_Provided material_
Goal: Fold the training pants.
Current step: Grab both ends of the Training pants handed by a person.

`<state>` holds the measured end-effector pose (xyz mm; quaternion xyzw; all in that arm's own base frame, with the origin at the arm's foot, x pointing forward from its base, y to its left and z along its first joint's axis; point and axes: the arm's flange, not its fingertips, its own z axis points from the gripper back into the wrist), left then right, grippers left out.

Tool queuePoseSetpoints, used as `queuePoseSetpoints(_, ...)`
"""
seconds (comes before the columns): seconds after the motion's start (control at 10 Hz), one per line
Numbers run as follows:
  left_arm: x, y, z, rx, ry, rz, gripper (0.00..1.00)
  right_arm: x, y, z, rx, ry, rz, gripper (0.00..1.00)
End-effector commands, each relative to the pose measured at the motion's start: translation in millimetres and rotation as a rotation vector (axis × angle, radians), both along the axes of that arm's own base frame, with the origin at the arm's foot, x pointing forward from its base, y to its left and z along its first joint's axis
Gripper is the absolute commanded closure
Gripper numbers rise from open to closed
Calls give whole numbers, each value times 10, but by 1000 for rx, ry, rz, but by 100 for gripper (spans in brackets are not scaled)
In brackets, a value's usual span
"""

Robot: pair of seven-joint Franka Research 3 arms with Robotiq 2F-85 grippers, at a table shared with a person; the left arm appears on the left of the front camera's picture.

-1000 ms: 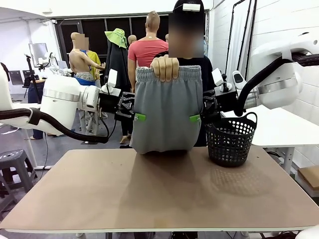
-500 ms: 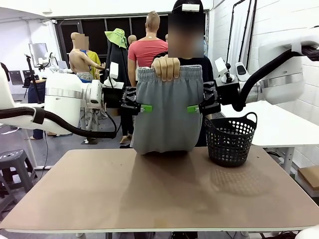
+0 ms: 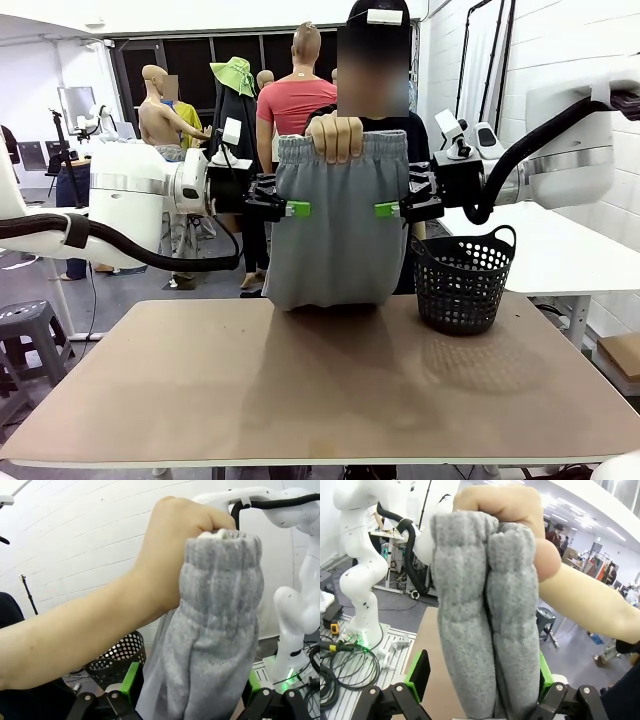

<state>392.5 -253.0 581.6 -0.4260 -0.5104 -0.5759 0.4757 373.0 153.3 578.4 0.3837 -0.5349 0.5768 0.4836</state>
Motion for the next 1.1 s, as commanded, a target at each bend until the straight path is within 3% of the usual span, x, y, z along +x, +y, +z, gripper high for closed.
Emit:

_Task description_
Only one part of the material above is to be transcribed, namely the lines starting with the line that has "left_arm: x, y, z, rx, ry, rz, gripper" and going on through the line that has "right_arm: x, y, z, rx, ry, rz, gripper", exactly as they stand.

_Response area_
  left_arm: x, y, z, rx, ry, rz, gripper (0.00..1.00)
  right_arm: x, y, z, rx, ry, rz, gripper (0.00..1.00)

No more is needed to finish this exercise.